As #399 was leaving Morris Park, everyone in the area stopped what they were doing and watched her leave the yard. It was like an old friend going into the sunset. But that was only the first half of the adventure. Three days later, it was time to place #399 in her new home and move #C-68 to her new home as well.

On a frosty Thursday, December 22, 2005 at 8 AM, the crane supplied by Bay Crane of Long Island of Hicksville, NY, and #399 on its lowboy trailer arrived at the Riverhead site. The first order of business was to take #399 off the lowboy trailer and place it on the rail siding. Next, the crane loaded #C-68 onto the lowboy trailer for its short trip across the street to its new location. Finally, the crane was relocated and the #C-68 was unloaded onto its new piece of panel track. This effort to finally complete the very logistically involved tasks of moving both the #399 and #C-68 to their new locations in one day at RMLI was accomplished.

#C-68 at its new home.

RMLI would like to say thanks to Charles Cicalo, LIRR Locomotive Shop Forman and System Wreckmaster, William Frentress LIRR System Asst. Wreckmaster, along with the wreck crew, who loaded #399 at Morris Park, without a hitch. The professionalism of the wreck crew was apparent as the #399 was expertly raised and then lowered on to the flatbed truck. Thanks also go to Dan Harringan of SPMP of Queens, who contacted Kenneth and Joseph Bernardo Jr. of Bay Crane of Long Island, who donated all the crane assistance at Riverhead for the lifting of #399 and #C-68. Dan also assisted and helped coordinate the lifts and moves at the Riverhead site. Thanks also to Lawrence Gillman of SPMP who supplied all the cable rigging needed for the crane lifts at Riverhead.

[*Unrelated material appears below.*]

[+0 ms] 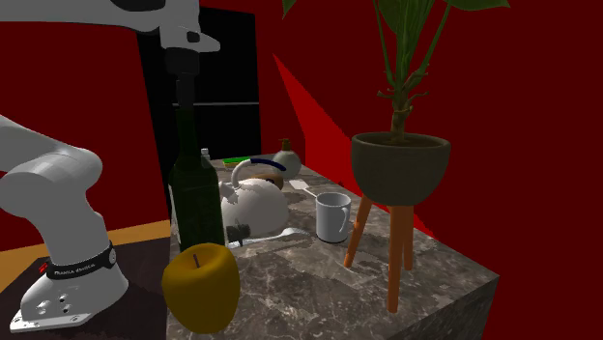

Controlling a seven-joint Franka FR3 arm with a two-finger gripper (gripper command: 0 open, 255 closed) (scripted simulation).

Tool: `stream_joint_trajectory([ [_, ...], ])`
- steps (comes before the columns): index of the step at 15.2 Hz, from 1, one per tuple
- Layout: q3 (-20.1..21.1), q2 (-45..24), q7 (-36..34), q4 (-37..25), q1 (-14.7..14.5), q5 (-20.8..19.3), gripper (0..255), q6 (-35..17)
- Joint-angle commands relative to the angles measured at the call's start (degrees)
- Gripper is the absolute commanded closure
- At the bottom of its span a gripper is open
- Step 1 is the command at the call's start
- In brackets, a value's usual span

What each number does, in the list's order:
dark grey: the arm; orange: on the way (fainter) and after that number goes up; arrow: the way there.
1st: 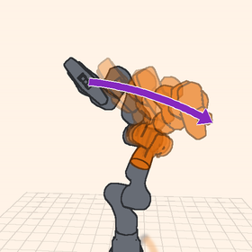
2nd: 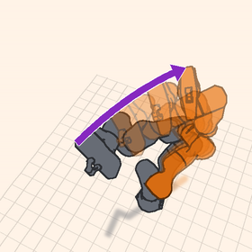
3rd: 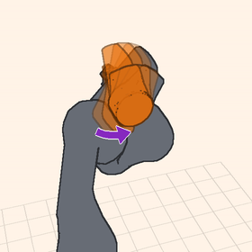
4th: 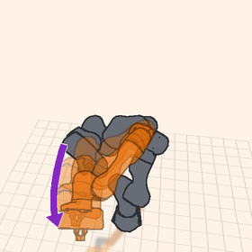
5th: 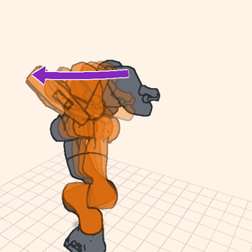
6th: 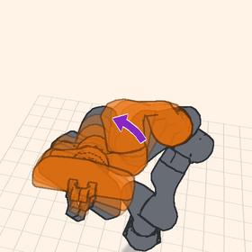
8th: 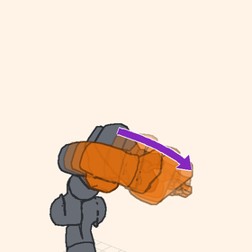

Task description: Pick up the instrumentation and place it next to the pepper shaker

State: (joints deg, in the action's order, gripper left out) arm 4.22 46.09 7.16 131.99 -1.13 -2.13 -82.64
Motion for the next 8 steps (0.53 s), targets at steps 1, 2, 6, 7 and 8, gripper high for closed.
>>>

Thanks go to Mark Sypher and Mike Farrar of Sypher Construction of Riverhead, who supplied the truck and flat bed trailer driven expertly by John Kosciuszko of Sypher Construction. In addition to supplying the truck and trailer, Sypher Construction stored #399 for several days till the locomotive could be unloaded at Riverhead. John then drove the truck with #399 to the RMLI Riverhead site, unloaded it with the help of Bay Crane under the watchful eyes of Charles Cicalo and William Frentress of the LIRR wreck crew. Then caboose #C-68 was loaded onto the flatbed, driven to the Museum's location, where Bay Crane unloaded it onto the panel track.

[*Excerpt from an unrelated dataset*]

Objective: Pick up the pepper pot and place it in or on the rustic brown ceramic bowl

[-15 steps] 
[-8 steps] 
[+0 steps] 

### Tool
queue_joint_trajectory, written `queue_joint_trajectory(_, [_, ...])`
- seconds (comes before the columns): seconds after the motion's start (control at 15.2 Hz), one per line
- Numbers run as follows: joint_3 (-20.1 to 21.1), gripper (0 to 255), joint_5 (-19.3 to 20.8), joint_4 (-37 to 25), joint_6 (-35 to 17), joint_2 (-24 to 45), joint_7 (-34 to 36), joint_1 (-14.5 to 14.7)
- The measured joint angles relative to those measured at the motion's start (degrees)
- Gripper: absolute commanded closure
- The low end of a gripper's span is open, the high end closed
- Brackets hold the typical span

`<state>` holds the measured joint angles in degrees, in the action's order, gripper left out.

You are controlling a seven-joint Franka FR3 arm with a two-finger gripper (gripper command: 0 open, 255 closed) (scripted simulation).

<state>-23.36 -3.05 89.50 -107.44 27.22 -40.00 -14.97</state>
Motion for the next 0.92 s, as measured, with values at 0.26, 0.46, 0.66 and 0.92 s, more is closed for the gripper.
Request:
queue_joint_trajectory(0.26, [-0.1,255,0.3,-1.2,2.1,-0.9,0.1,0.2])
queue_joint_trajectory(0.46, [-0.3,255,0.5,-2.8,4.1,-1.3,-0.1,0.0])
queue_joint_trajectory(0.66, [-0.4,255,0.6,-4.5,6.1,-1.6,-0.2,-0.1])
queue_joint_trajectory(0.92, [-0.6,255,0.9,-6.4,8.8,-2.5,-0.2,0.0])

RMLI invites everyone to stop by the Riverhead location and see the new addition to the museum's ever growing collection of historic equipment.

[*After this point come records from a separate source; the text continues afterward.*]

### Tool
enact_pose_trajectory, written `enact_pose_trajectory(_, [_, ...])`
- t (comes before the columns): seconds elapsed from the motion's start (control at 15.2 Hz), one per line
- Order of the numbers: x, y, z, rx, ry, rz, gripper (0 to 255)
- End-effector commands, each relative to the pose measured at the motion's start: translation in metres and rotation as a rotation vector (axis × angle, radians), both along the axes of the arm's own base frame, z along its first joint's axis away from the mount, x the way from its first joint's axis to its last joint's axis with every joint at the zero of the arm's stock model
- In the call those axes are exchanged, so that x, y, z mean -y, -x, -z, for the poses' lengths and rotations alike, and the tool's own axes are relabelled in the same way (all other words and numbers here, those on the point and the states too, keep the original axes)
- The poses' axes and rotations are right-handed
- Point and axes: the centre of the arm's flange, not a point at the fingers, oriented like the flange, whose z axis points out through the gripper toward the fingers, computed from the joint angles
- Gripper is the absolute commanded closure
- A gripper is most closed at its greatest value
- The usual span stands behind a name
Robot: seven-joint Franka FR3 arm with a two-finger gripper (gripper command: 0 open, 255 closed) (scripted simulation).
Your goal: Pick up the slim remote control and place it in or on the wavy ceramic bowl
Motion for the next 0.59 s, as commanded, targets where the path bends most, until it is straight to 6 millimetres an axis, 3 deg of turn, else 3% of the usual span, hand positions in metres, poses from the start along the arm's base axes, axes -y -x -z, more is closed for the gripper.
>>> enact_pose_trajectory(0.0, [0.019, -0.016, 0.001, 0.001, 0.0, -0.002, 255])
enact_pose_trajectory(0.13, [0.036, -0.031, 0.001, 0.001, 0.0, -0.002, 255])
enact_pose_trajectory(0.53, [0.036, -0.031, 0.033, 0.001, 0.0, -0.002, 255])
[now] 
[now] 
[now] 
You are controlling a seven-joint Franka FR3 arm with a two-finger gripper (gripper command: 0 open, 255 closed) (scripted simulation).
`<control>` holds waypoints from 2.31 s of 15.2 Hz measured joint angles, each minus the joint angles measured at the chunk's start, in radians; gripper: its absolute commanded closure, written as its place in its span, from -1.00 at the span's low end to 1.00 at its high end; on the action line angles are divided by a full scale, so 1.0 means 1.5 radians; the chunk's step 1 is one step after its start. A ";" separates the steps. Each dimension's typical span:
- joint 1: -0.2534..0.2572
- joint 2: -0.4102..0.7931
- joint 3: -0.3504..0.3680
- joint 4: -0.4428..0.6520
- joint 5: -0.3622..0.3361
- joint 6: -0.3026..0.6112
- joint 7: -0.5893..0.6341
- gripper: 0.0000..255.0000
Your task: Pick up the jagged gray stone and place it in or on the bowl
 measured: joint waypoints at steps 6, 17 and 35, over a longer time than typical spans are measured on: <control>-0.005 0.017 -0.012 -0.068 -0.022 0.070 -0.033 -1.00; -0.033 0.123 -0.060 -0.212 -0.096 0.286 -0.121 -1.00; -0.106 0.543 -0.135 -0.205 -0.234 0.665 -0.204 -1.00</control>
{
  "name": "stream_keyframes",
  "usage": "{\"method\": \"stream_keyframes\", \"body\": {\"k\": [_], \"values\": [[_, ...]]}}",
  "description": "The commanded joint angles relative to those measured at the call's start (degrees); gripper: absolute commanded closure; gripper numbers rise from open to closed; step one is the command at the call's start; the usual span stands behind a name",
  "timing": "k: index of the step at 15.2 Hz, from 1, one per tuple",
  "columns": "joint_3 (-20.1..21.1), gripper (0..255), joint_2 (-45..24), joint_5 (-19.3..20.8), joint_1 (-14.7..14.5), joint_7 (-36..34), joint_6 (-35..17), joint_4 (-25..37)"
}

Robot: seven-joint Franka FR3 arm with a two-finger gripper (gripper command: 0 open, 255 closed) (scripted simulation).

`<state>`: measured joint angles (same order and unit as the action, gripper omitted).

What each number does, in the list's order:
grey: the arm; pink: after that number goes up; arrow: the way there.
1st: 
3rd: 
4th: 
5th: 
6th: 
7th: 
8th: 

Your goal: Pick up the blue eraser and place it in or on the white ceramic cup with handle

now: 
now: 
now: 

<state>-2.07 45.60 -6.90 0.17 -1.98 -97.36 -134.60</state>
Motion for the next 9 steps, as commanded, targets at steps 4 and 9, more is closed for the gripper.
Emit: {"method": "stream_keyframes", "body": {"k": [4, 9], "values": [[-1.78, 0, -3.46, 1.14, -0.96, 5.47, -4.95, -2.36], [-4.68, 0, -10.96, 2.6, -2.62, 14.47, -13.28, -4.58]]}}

LIRR GS-1 (25 tonner) diesel locomotive #399.

Locomotive Details
The General Electric Company built #399 in August of 1958. This locomotive is a class GS-1, but better known as a 25 tonner. It has a tractive effort of 30% adhesion or 15,000 lbs. The maximum allowed speed is 20 mph. This is mainly because there is a direct drive from the diesel engine to the wheels that actually propel the locomotive. There is a sand box that holds 6 cubic feet of sand that is applied to the track to improve traction while pulling heavy cars when the rail are slippery. The #399 holds 75 gallons of diesel fuel and 5 gallons of lubricating oil. The locomotive is rated at 150 horsepower. The locomotive has an engine air brake system, and an independent train air brake system, which was not standard when #399 was built, but was added on #399 by the LIRR. It is 8' 3/4" wide, 18' 2" long from coupler to coupler, and is 10' 3" high from the top of the track railhead. Everything is in operating order, bell, horn, lights, etc. This was a great acquisition to the museum and will have many uses in the future as situations present them selves.